LinearRegression → the model we’re using.

StandardScaler & OneHotEncoder → preprocess numeric and categorical features.

ColumnTransformer → apply different transformations to different columns.

Pipeline → combine preprocessing and modeling into one reusable object.

metrics → evaluate model performance.

joblib → save the trained pipeline for production use.

In [None]:
RANDOM_STATE = 42

In [None]:
# Step 1: Load the dataset
df = pd.read_csv("/kaggle/input/housing-prices-dataset/housing_prices_dataset.csv")

Loads the dataset into a Pandas DataFrame.

In production, you could also load from a database, cloud storage, or API.

In [None]:
# Step 2: Inspect dataset
print(df.head())
print(df.info())
print(df.isnull().sum())  # check missing values

head() → see the first few rows, check columns.

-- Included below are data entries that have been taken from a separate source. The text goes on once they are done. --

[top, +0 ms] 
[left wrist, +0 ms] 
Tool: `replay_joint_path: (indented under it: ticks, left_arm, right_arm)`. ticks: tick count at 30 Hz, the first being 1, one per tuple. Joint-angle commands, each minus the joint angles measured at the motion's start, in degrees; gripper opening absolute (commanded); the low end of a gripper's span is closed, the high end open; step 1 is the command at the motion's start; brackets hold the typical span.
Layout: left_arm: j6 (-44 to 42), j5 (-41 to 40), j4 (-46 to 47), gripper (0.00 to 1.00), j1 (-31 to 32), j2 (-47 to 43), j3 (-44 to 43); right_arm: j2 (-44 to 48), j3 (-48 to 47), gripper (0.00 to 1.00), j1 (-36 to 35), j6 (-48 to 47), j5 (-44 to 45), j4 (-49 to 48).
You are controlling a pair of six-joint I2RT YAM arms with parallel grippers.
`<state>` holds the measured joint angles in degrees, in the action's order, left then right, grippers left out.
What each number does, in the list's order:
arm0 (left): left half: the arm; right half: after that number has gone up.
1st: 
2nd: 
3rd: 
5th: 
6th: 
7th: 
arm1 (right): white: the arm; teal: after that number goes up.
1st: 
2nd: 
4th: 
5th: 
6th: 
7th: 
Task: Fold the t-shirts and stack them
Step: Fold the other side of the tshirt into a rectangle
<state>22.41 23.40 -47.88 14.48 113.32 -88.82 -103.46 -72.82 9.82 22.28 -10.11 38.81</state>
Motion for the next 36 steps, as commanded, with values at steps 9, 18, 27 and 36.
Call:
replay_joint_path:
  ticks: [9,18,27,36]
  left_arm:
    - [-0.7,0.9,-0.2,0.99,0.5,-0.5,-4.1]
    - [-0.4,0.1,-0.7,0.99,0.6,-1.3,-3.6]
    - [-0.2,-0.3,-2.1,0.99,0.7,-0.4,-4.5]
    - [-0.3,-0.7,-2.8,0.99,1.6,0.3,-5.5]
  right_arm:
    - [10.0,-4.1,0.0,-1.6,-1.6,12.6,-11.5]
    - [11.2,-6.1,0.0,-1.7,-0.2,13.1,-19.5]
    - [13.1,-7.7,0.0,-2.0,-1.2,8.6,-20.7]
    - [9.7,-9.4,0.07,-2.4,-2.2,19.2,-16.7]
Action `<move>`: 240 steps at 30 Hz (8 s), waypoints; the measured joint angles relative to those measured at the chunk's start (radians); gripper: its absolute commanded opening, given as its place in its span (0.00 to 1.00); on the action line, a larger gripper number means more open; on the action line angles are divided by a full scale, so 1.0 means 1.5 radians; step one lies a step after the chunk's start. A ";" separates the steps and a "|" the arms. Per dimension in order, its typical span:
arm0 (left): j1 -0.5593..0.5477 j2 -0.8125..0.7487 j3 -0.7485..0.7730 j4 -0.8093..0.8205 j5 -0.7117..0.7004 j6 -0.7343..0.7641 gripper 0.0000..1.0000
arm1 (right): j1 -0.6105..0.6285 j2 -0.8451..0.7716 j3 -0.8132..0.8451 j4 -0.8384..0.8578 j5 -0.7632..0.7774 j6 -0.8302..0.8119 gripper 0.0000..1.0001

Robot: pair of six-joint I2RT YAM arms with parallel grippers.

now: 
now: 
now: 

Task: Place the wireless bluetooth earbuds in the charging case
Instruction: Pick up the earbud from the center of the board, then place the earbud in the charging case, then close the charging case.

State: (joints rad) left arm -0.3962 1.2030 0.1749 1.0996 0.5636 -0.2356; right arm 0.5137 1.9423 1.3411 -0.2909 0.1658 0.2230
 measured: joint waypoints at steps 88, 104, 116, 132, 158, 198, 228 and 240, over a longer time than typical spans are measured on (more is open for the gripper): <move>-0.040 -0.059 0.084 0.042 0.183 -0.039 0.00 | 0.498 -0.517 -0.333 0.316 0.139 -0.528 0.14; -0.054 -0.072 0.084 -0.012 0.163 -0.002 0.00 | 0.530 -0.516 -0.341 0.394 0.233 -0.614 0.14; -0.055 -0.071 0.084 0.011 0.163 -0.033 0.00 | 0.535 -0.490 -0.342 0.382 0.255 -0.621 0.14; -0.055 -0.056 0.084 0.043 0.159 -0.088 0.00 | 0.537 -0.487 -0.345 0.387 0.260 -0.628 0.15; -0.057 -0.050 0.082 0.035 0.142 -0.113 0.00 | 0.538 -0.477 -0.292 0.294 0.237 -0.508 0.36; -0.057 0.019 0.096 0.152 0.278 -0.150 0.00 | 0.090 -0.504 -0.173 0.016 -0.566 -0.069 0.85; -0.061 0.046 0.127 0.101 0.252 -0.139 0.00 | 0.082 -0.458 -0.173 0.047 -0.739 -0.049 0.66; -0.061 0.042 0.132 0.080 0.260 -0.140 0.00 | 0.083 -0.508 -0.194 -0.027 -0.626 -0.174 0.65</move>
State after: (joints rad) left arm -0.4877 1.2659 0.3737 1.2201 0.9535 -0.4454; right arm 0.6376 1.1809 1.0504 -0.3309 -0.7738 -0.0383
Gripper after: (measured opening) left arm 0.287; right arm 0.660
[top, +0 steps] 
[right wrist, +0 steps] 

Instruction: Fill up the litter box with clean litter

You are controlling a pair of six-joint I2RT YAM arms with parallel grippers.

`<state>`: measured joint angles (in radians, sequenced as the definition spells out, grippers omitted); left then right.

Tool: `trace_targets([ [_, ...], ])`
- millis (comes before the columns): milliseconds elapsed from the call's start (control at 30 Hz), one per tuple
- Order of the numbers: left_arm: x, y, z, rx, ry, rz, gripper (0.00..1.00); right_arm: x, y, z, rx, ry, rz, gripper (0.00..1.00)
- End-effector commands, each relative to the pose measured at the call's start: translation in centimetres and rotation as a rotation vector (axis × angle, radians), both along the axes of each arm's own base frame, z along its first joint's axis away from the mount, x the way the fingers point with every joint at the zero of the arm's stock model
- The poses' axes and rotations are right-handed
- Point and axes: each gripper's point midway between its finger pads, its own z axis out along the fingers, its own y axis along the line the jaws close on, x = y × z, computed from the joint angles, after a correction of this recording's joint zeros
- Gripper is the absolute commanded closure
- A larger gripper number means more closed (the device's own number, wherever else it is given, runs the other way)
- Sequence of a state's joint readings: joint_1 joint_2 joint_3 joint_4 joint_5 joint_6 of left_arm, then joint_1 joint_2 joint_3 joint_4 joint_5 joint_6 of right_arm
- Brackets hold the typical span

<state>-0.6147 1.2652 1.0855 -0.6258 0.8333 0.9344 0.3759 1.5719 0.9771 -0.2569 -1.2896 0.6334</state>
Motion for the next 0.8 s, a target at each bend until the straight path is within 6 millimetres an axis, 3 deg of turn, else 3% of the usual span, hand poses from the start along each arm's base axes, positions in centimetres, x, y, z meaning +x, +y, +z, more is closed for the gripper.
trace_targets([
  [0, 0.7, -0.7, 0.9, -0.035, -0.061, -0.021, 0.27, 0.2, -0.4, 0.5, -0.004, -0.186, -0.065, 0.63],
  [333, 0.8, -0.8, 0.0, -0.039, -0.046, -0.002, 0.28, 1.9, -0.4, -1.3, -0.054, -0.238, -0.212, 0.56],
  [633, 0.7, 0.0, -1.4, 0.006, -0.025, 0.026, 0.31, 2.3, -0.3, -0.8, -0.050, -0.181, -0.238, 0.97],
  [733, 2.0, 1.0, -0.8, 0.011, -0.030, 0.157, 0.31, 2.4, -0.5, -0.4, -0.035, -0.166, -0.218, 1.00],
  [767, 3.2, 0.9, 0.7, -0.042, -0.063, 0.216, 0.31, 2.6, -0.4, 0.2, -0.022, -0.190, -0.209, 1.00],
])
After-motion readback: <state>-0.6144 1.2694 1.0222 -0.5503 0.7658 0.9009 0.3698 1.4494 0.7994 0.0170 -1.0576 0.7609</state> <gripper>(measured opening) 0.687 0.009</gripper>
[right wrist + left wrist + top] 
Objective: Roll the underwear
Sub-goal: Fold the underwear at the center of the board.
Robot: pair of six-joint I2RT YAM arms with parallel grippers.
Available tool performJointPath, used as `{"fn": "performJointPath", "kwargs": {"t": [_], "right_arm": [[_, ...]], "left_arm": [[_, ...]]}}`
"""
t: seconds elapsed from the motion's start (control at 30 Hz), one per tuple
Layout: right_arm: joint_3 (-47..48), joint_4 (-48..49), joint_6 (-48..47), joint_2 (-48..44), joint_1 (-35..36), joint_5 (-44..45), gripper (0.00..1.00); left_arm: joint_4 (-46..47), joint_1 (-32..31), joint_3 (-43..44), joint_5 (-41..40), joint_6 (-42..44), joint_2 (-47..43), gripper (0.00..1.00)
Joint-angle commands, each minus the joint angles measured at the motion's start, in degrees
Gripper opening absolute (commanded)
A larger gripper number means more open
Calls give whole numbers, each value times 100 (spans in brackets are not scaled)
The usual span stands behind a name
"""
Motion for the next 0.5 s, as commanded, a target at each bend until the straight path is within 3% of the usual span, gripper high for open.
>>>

info() → check data types and number of non-null entries.

isnull().sum() → detect missing values.

In [None]:
# Step 3: Handle missing values (production: log, then impute/drop)
df = df.dropna()

Drops any rows with missing values.

In production, you might instead impute missing values using mean, median, or mode depending on the feature.

In [None]:
# Step 4: Split features and target
X = df.drop("price", axis=1)
y = df["price"]

X = all input features (everything except the target).

y = the target variable (house price).

In [None]:
# Step 5: Separate categorical and numerical features
categorical_features = X.select_dtypes(include=["object"]).columns.tolist()
numerical_features = X.select_dtypes(exclude=["object"]).columns.tolist()

Automatically separates categorical vs numerical features.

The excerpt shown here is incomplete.